* _YOUR INSTRUCTIONS_
Hunt through the lines below for the string "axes" and copy each one that has it.

* _DATA FOR THIS TASK_
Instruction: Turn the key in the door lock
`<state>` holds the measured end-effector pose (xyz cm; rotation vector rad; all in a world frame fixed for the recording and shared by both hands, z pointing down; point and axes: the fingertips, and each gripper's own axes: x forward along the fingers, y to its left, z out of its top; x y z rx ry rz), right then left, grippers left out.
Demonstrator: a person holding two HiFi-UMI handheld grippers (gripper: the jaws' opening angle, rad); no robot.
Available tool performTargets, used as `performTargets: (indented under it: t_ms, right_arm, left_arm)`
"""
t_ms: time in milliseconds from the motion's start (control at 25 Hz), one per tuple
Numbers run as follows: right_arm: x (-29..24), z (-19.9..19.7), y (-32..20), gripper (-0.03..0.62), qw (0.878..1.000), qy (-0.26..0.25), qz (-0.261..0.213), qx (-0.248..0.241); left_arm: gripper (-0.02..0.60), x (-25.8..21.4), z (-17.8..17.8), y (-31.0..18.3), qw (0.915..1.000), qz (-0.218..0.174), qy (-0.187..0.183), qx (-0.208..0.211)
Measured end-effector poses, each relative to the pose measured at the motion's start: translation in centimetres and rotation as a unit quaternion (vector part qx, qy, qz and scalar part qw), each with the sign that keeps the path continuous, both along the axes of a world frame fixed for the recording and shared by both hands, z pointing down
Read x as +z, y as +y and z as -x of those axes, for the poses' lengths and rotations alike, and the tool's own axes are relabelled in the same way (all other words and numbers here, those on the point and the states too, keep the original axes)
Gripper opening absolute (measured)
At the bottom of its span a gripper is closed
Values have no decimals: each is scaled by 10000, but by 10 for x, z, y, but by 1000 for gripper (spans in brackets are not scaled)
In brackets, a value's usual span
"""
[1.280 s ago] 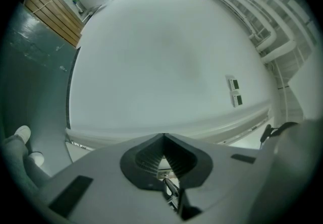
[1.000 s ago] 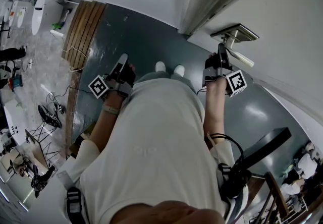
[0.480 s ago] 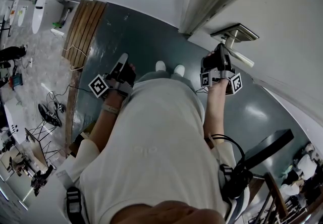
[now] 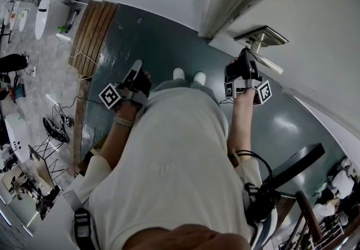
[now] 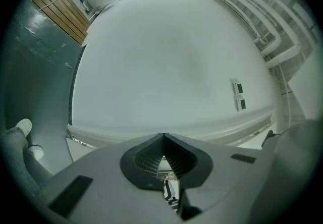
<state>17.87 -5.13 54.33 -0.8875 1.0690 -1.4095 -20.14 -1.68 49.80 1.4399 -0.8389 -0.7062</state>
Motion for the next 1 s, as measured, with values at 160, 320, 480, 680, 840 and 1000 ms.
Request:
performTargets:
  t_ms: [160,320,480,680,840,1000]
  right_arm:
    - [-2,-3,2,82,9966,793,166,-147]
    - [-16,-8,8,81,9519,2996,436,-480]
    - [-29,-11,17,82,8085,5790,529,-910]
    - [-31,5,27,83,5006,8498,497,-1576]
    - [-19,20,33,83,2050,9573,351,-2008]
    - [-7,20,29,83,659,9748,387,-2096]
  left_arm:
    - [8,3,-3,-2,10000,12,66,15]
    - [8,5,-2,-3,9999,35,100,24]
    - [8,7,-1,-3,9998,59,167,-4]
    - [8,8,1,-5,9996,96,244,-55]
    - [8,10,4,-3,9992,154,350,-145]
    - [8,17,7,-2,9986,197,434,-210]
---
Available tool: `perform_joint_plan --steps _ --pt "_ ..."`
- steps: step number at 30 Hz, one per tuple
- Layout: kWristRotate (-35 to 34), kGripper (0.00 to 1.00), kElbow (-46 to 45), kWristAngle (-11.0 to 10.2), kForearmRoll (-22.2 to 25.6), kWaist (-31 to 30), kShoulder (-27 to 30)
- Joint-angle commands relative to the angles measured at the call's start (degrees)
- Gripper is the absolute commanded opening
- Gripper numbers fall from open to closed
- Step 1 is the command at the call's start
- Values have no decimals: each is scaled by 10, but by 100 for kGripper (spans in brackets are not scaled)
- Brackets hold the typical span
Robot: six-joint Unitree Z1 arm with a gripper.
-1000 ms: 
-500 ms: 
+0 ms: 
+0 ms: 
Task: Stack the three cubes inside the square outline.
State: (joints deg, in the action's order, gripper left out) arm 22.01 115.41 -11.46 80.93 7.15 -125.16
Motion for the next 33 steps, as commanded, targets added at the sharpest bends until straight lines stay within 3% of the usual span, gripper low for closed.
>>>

* _RESPONSE AREA_
`<state>` holds the measured end-effector pose (xyz cm; rotation vector rad; all in a world frame fixed for the recording and shared by both hands, z pointing down; point and axes: the fingertips, and each gripper's own axes: x forward along the fingers, y to its left, z out of its top; x y z rx ry rz), right then left, grippers left out.
Measured end-effector poses, each relative to the pose measured at the motion's start: translation in centimetres and rotation as a unit quaternion (vector part qx, qy, qz and scalar part qw), each with the sign that keeps the path continuous, both along the axes of a world frame fixed for the recording and shared by both hands, z pointing down
Read x as +z, y as +y and z as -x of those axes, for the poses' lengths and rotations alike, and the tool's own axes are relabelled in the same way (all other words and numbers here, those on the point and the states too, keep the original axes)

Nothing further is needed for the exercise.